How to make braised lentils with sausages
This recipe is quick, once you’ve prepared your ingredients it should only take about 20-25 minutes! Follow the steps below to make this recipe:
- Add your bacon lardons and a small amount of oil to a sauté pan and fry on medium heat until crispy. Add garlic and sauté for 30 seconds or until fragrant.
- Add your finely diced vegetables and stir frequently. Turn down the heat and sweat until the onions are translucent.
- Add the rinsed lentils to the pan and pour in stock until the lentils are covered.
- Simmer the lentils for 15-20 minutes uncovered. The lentils should be tender with a bite and they shouldn’t be too wet. There should be enough liquid left to coat the lentils and ensure that they’re not dry. Add the mustard and cook for another minute. Add extra stock if needed.
- Cook sausages in a pan or in the oven until brown all over and cooked through. Serve lentils warm onto a plate and top with sausages along with finely chopped chives & olive oil.

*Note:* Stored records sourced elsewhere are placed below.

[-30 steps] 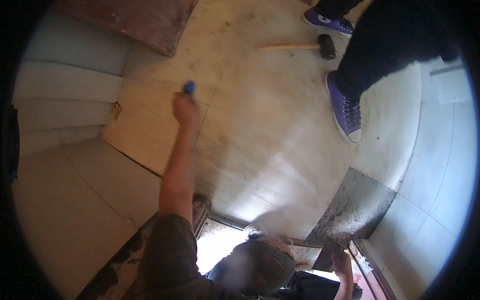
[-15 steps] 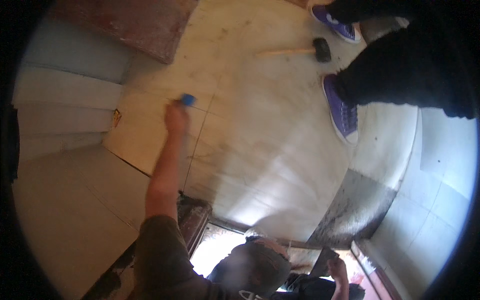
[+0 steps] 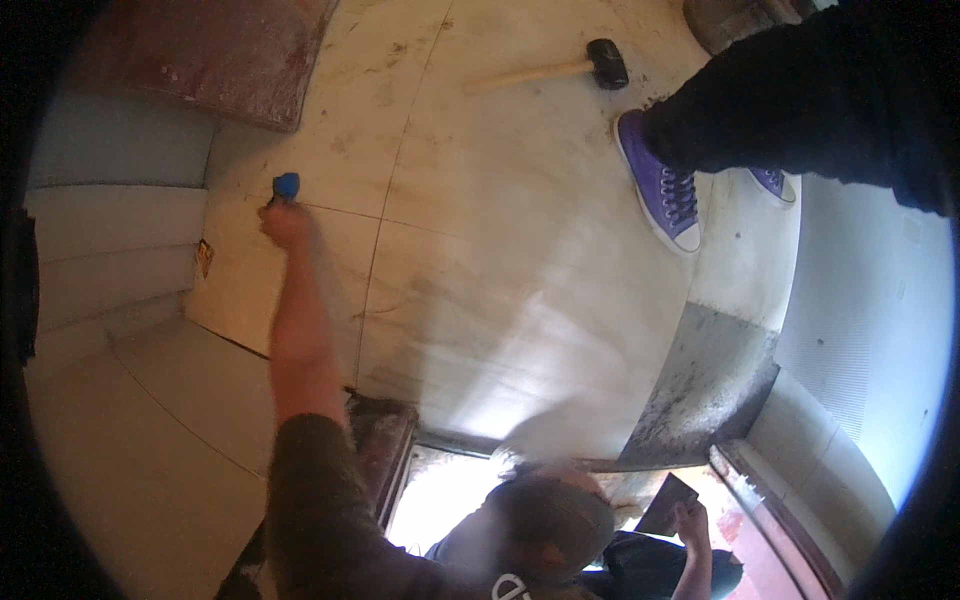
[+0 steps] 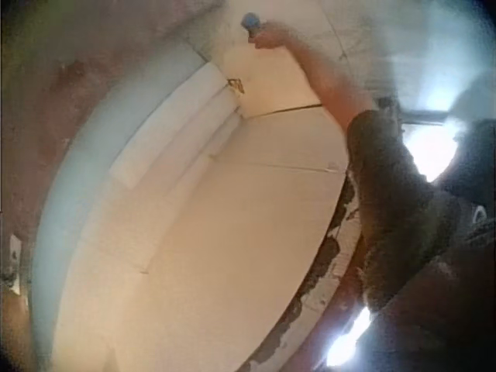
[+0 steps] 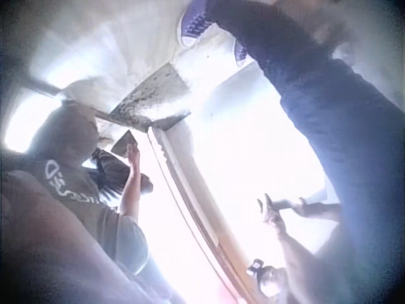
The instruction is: The person prepares and tiles a floor section, using a small sponge to wipe the surface of newly laid tiles and applying mortar with a hand trowel.
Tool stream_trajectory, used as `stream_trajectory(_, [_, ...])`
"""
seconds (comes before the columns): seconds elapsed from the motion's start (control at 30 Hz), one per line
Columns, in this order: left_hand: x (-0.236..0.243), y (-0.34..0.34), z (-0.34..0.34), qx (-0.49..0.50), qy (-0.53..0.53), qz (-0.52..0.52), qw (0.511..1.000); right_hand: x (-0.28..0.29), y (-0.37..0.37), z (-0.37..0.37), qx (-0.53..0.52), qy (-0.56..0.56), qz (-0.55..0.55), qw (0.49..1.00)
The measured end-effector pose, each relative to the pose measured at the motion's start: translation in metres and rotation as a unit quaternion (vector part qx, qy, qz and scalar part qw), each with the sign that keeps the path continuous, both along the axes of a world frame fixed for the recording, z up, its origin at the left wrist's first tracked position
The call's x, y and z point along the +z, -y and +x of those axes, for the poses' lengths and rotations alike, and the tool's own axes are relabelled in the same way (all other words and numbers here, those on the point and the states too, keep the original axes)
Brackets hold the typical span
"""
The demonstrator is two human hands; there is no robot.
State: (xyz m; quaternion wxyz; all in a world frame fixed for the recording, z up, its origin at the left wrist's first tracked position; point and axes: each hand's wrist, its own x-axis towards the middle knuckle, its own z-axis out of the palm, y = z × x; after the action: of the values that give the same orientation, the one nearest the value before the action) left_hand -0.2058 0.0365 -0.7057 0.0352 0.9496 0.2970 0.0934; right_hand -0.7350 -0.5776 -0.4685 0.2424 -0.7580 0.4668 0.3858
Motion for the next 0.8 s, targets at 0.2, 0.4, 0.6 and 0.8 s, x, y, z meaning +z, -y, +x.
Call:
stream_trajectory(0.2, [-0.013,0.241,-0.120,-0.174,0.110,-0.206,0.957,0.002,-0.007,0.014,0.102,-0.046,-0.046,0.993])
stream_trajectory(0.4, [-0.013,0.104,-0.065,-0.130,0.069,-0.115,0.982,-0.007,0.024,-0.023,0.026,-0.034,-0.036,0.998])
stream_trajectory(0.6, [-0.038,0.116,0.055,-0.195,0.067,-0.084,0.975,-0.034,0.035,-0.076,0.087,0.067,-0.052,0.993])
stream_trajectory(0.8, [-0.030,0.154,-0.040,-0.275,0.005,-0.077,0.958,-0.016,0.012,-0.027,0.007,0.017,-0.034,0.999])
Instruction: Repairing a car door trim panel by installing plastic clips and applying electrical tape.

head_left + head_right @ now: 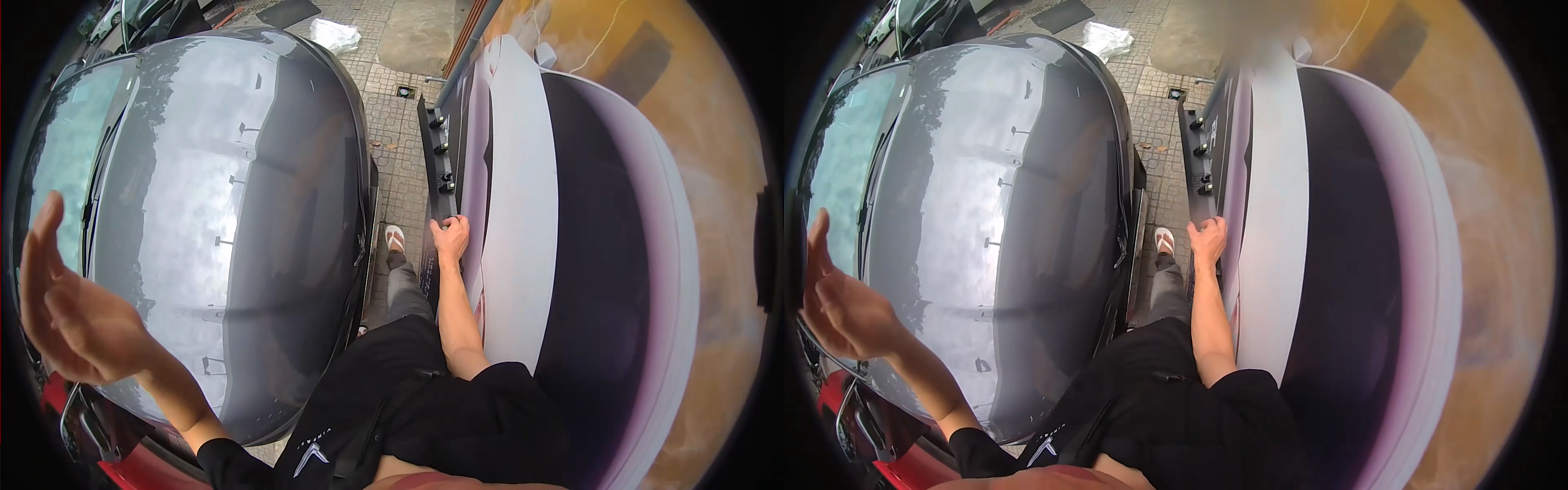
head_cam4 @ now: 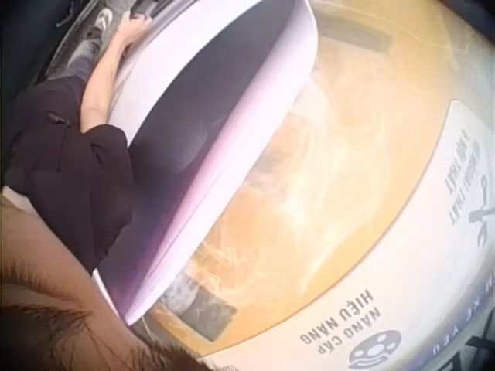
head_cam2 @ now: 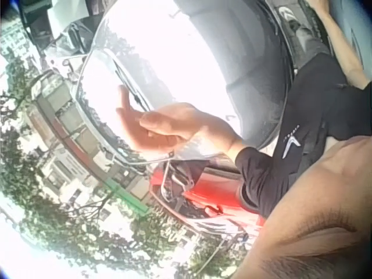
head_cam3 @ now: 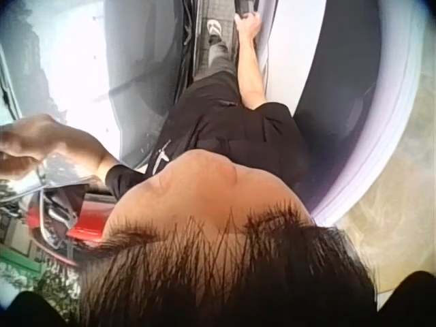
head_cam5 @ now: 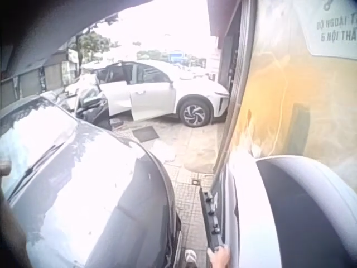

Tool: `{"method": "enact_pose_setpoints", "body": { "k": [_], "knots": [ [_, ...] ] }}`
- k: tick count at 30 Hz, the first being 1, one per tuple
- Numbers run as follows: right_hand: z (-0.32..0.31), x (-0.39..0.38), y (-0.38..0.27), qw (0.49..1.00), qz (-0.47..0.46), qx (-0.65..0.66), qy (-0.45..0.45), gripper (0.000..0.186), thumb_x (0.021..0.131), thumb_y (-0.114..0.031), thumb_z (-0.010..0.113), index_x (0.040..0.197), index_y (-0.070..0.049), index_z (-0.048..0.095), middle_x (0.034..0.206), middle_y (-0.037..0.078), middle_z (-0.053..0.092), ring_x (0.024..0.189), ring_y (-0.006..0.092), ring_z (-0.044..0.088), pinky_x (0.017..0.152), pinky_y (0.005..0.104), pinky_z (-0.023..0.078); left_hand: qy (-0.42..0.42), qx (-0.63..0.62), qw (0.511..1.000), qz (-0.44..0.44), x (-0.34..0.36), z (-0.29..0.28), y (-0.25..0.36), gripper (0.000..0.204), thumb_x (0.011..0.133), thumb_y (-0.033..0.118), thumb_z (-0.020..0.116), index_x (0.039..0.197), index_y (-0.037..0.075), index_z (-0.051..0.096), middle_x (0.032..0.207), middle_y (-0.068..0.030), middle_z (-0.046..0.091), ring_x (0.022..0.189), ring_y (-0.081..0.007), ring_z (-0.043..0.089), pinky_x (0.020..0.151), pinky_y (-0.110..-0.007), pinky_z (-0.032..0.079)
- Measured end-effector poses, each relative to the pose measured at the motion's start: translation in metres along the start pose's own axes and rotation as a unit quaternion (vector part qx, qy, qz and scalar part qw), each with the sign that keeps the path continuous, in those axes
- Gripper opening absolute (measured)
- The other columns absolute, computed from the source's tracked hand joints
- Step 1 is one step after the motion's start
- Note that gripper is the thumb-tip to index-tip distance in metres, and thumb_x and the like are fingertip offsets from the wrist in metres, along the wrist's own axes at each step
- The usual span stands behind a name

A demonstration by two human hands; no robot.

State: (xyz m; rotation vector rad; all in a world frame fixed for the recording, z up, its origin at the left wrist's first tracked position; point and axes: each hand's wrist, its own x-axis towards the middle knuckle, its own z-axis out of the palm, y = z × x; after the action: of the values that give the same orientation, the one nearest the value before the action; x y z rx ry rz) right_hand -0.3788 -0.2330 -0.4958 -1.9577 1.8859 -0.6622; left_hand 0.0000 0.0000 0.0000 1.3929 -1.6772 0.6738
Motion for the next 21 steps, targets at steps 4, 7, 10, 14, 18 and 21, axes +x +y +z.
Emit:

What can I replace sausages with?
If you don’t eat or like pork, you can of course replace them with chicken, duck or venison sausages. In France, you’ll typically find a lentil stew served with a confit duck leg which makes for a really great dish. The lentil stew makes a really good side dish so also feel free to omit the sausages!
How can I make it vegetarian?
You can easily make this vegetarian by using vegetable stock and replacing the bacon lardons with finely diced mushrooms. Follow the same steps and brown the mushrooms before adding the garlic. You can also use vegetarian sausages in place of pork sausages.
How long will it last in the fridge?
Leftovers can be left in a sealed container for up to 4 days in the fridge. Note you may need to add a splash of water when reheating in either the microwave or in a pot on the stove to avoid the lentils drying out.
Can I freeze leftovers?
Yes! Place leftovers in a zip-lock bag and flatten to remove air. Seal up the bag and place into the freezer. The braised keep for up to 9 months before quality deteriorates.